In discussion of the paper Charles Goodhart commented that the surprising feature of this period was that the Bank did not exploit this situation, but managed its reserves and loans very prudently. Quoting David Ricardo, he noted: the panic of invasion, rather than the actions of the Bank was responsible for suspension. They exercised their powers with discretion and caution, not exploiting their powers to make a profit in the short run for its owners. The end result was greater powers for the Bank of England and the emergence of the central bank.
The final keynote was given by Ricardo Reis, the AW Philips Professor at LSE, who spoke on anchored inflation expectations. Reis, citing work with several different co-authors, made three points. First, while inflation of the past seven years appears well anchored, he suggested that it is surprising that this is so. Second, he showed that viewed from a macro-finance perspective, inflation does not seem so well anchored. Third, he proposed a new theoretical perspective motivated by the Japanese monetary policy experience.
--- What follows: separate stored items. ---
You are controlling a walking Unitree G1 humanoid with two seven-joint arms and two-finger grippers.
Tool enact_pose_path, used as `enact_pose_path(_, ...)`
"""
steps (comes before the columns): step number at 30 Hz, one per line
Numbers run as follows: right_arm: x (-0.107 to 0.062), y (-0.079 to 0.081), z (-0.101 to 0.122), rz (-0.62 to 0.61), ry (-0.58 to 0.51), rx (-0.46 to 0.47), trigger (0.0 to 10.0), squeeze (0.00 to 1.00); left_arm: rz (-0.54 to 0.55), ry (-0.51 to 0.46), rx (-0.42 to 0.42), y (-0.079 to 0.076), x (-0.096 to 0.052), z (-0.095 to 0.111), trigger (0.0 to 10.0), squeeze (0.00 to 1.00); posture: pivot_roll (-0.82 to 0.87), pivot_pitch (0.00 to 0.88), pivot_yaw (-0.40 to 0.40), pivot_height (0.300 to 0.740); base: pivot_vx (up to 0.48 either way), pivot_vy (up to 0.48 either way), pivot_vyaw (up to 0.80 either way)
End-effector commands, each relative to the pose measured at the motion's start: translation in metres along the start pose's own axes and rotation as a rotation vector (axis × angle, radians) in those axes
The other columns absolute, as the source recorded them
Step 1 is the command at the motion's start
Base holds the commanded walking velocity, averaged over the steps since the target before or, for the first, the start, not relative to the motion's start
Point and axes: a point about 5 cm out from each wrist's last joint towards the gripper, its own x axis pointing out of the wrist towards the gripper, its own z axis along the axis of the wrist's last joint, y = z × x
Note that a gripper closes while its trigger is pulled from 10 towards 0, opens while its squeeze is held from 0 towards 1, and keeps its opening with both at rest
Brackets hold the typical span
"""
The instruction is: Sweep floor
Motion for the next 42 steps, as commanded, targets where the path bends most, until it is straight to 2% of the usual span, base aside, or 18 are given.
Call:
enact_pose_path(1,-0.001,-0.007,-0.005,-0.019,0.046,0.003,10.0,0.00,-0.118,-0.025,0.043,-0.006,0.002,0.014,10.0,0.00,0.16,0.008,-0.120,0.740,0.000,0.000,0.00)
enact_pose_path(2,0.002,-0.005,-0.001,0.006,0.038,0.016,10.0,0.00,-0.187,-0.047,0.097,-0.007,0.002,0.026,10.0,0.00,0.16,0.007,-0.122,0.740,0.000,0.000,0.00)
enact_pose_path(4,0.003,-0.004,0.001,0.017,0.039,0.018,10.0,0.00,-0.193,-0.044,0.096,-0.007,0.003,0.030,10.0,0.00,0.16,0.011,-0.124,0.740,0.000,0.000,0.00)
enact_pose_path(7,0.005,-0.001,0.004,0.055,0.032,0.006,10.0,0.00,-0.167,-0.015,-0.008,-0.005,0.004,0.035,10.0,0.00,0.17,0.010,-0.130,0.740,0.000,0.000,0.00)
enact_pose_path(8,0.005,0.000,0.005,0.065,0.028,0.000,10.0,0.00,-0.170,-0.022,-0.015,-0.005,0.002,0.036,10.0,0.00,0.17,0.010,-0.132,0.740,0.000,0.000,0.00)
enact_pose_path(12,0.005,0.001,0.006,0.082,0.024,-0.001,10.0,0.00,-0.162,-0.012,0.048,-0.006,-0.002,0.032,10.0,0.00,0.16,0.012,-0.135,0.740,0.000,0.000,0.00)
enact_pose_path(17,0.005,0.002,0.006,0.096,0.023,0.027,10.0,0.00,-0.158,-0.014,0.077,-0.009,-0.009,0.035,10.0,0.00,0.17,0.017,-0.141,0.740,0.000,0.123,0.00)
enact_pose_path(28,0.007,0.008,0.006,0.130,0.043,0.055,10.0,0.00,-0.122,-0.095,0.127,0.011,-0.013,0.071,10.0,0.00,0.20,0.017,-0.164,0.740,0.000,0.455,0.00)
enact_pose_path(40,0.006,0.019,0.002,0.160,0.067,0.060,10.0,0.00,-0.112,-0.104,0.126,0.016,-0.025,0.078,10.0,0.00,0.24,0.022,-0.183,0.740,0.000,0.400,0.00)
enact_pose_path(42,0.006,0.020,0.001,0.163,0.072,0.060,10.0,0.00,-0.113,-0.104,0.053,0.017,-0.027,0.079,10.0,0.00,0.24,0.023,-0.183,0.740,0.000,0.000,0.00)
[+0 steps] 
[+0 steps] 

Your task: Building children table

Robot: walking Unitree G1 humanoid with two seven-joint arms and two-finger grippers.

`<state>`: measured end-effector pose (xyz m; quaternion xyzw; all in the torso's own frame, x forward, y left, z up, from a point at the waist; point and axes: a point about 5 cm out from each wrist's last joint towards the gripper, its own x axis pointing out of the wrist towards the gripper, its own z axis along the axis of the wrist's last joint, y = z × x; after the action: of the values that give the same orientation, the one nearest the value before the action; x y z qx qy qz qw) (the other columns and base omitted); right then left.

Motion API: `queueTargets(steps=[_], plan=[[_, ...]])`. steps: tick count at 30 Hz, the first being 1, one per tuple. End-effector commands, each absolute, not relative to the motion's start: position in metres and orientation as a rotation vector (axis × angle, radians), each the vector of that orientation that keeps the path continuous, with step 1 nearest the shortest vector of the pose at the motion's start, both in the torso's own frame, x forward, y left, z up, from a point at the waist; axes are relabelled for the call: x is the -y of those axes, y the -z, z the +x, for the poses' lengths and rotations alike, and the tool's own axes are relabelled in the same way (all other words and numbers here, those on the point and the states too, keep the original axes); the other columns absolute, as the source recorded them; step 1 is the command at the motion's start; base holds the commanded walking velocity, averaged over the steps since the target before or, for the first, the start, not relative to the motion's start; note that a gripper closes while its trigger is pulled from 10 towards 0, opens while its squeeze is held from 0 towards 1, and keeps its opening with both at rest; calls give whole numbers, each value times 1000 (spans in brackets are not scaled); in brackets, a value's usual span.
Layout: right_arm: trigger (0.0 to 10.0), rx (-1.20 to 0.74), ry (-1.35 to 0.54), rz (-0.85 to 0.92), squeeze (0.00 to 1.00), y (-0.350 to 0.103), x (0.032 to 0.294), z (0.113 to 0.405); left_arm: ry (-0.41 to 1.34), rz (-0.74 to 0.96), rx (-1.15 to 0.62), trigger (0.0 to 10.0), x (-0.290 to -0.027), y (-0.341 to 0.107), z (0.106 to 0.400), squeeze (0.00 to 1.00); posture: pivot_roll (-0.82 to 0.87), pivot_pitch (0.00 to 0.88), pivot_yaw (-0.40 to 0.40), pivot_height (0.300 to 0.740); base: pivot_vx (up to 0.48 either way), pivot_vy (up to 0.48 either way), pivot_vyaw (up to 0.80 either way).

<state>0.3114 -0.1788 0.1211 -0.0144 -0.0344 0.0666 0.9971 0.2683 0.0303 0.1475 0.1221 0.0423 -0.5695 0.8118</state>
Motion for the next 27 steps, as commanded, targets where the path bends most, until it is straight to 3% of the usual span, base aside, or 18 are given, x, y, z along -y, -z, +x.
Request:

The evidence of stability can be observed by how strikingly close to their target of 2 per cent inflation has been in all advanced economies (excluding Japan). While Tobin in his 1972 presidential address could say ‘unemployment and inflation still preoccupy and perplex economists, households… and everyone else’ this is hardly the case now. Inflation is not something most people are preoccupied about. However, he argued that the major theories that we have for inflation, from monetarism to the Phillips curve, all suggest that the main drivers of inflation sharply changed after 2010. Without understanding why inflation stayed stable, there is no room for being complacent about it will continuing so.
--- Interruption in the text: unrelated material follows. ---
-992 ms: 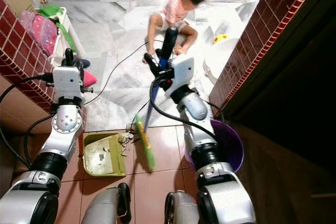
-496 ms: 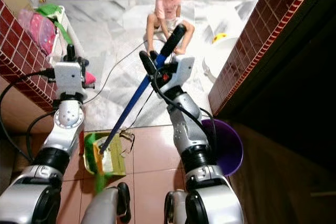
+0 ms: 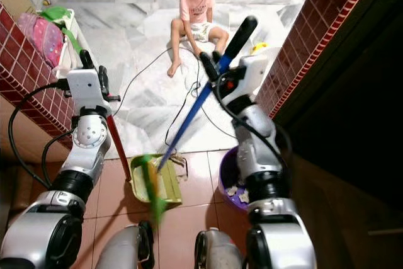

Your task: Sweep floor

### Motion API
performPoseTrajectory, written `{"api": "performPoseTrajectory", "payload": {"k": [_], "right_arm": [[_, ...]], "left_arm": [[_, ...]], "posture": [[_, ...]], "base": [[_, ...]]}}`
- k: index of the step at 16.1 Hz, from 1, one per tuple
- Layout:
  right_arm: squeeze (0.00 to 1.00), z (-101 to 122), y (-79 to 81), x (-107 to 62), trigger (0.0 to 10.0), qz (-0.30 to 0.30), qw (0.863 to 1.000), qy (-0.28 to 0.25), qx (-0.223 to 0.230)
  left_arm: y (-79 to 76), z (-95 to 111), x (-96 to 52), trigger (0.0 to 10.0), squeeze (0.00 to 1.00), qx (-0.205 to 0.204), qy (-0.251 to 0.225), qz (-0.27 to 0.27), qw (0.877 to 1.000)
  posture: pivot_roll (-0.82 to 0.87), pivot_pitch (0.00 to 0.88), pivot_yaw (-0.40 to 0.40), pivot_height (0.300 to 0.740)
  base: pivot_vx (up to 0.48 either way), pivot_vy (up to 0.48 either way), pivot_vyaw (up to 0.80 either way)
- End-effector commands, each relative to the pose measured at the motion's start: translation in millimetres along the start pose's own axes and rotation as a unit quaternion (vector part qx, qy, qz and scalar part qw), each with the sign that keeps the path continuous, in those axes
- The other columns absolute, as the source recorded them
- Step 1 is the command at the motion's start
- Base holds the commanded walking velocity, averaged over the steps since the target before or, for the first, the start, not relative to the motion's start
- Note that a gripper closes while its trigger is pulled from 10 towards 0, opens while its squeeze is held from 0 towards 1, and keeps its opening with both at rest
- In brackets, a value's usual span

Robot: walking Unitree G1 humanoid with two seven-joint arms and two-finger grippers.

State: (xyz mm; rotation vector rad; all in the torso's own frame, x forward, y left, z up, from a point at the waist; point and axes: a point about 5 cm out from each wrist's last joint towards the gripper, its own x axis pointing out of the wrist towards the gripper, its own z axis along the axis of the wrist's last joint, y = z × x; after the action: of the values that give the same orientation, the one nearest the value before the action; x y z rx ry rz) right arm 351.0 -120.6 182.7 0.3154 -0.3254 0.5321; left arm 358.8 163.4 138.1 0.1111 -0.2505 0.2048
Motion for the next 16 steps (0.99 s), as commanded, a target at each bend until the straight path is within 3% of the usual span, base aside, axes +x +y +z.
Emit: {"api": "performPoseTrajectory", "payload": {"k": [1, 3, 5, 6, 8, 11, 16], "right_arm": [[0.0, 19.0, -0.9, 4.6, 10.0, -0.004, 0.999, -0.039, -0.003], [0.0, 24.6, -5.6, 7.8, 10.0, -0.011, 0.999, -0.043, -0.018], [0.0, 37.5, -10.1, 14.8, 10.0, -0.02, 0.995, -0.062, -0.073], [0.0, 45.9, -9.8, 18.9, 10.0, -0.001, 0.987, -0.062, -0.147], [0.0, 43.9, -13.1, 16.2, 10.0, 0.009, 0.978, -0.045, -0.204], [0.0, 24.7, -19.2, 6.5, 10.0, 0.006, 0.972, -0.005, -0.233], [0.0, 1.0, -17.1, 1.8, 10.0, -0.001, 0.973, 0.011, -0.229]], "left_arm": [[4.9, 5.5, 2.9, 10.0, 0.0, 0.007, -0.02, 0.005, 1.0], [3.9, 3.1, 2.3, 10.0, 0.0, 0.01, -0.015, 0.001, 1.0], [4.0, 3.0, 3.5, 10.0, 0.0, 0.012, -0.013, 0.0, 1.0], [4.4, 2.8, 4.2, 10.0, 0.0, 0.013, -0.012, -0.001, 1.0], [4.6, 2.3, 4.0, 10.0, 0.0, 0.014, -0.013, -0.002, 1.0], [2.8, 0.1, 1.0, 10.0, 0.0, 0.014, -0.012, -0.004, 1.0], [5.1, -2.6, -3.3, 10.0, 0.0, 0.023, -0.014, -0.005, 1.0]], "posture": [[-0.16, 0.048, -0.05, 0.74], [-0.16, 0.029, -0.043, 0.74], [-0.15, 0.023, -0.04, 0.74], [-0.16, 0.023, -0.039, 0.74], [-0.16, 0.03, -0.038, 0.74], [-0.15, 0.049, -0.033, 0.74], [-0.11, 0.112, -0.022, 0.74]], "base": [[0.0, 0.0, 0.0], [0.0, 0.0, 0.0], [0.0, 0.0, 0.0], [0.0, 0.0, 0.0], [0.0, 0.0, 0.0], [0.0, 0.0, 0.0], [0.0, 0.0, 0.0]]}}
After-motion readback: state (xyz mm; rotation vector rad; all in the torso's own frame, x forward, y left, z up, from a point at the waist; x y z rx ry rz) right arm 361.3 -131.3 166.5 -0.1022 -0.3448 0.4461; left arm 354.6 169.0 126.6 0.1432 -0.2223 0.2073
When he explored with his co-authors the evidence from CPI options data, allowing for computation of the probability distribution of inflation outcomes, he found the evidence for anchoring is weaker. Distributions of inflation outcomes show tails are fatter than expected as the time horizon is extended. Visually, cumulative distributions do not shrink (as law of large numbers suggests they should), they look very similar for 1 – 10 year horizons. Non-parametric estimation of the distributions shows they are not shrinking fast enough (if at all). This implies that shocks persist more than we think, and there is less anchoring. Potentially it could mean a bad shock might persist for a long time.
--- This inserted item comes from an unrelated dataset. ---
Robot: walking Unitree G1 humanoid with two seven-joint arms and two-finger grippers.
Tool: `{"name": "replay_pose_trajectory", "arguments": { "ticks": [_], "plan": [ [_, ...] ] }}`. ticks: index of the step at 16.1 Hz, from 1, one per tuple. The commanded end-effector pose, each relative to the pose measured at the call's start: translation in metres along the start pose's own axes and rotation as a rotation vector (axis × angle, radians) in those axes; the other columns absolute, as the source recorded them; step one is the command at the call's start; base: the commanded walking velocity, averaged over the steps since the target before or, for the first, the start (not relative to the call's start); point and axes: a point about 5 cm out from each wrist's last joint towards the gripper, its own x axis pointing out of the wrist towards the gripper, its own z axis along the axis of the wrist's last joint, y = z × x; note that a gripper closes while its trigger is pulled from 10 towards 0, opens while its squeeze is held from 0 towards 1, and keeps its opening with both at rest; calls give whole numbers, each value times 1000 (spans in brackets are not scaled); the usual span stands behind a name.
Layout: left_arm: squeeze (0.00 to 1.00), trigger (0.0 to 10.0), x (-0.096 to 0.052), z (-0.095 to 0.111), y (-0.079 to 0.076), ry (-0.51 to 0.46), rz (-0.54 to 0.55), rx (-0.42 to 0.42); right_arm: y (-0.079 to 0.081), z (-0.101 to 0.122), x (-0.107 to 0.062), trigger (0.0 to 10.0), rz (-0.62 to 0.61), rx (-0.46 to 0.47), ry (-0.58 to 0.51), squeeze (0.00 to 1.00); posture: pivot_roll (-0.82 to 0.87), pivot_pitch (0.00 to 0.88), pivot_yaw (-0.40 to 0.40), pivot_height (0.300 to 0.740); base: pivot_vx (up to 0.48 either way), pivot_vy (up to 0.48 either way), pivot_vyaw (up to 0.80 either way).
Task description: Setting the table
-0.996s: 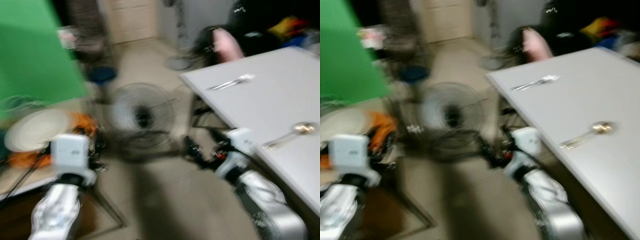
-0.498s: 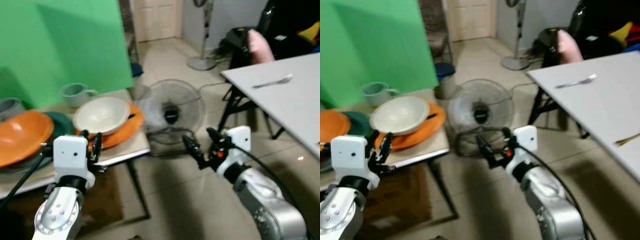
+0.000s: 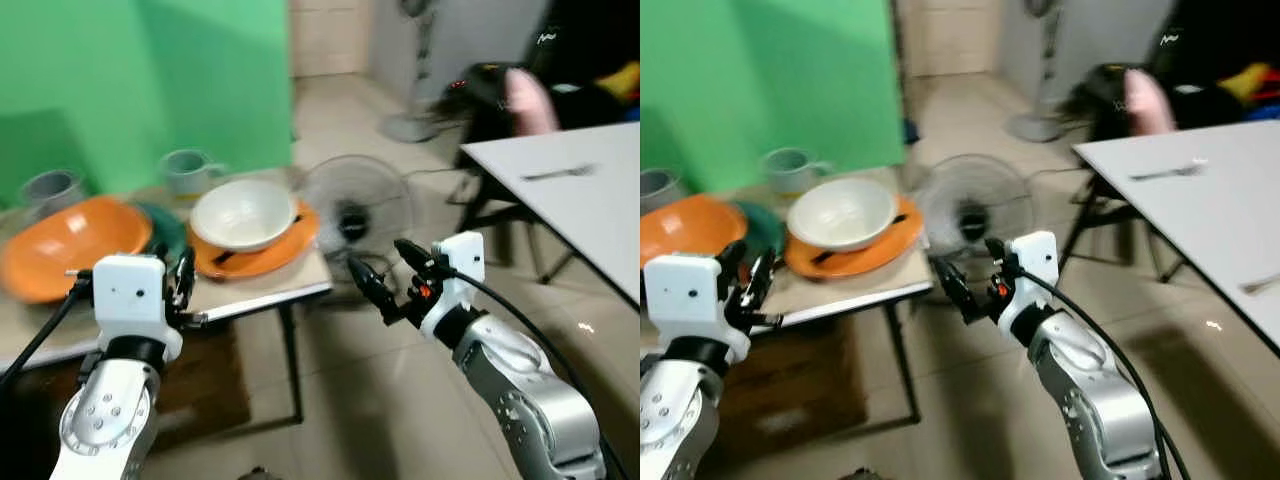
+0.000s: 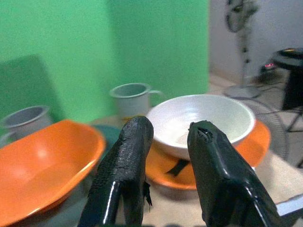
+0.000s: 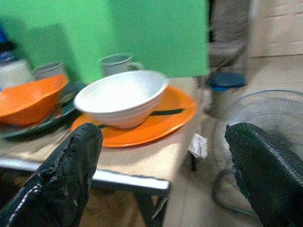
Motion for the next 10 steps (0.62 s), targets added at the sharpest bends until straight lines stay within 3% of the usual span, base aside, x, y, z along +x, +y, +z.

Lastly, Reis asked ‘what anchors inflation?’. With current theories lacking, as a result of his two first points, he proposed a different theory based on asset purchases with risk and targets for the short and long term rates (à la BOJ). His theory is based on an independent central bank, operating like the BOJ which buys assets and has a remittance rule. The central bank can set targets on the yield curve, equal to the number of sources of uncertainty; and can take on risk in the form of asset purchases. Unconventional policies can then provide effective ways of anchoring expectations. This model offers a new approach to anchoring inflation not previously explored in existing models.
Honouring Charles Goodhart
This conference marked Charles Goodhart’s final appearance as President of the MMF and the MMF, together with NIESR, took the opportunity to thank him for his unstinting support by giving him a bound volume of letters of appreciation from his colleagues and friends. We hope of course that he will be around for many more conferences in the future.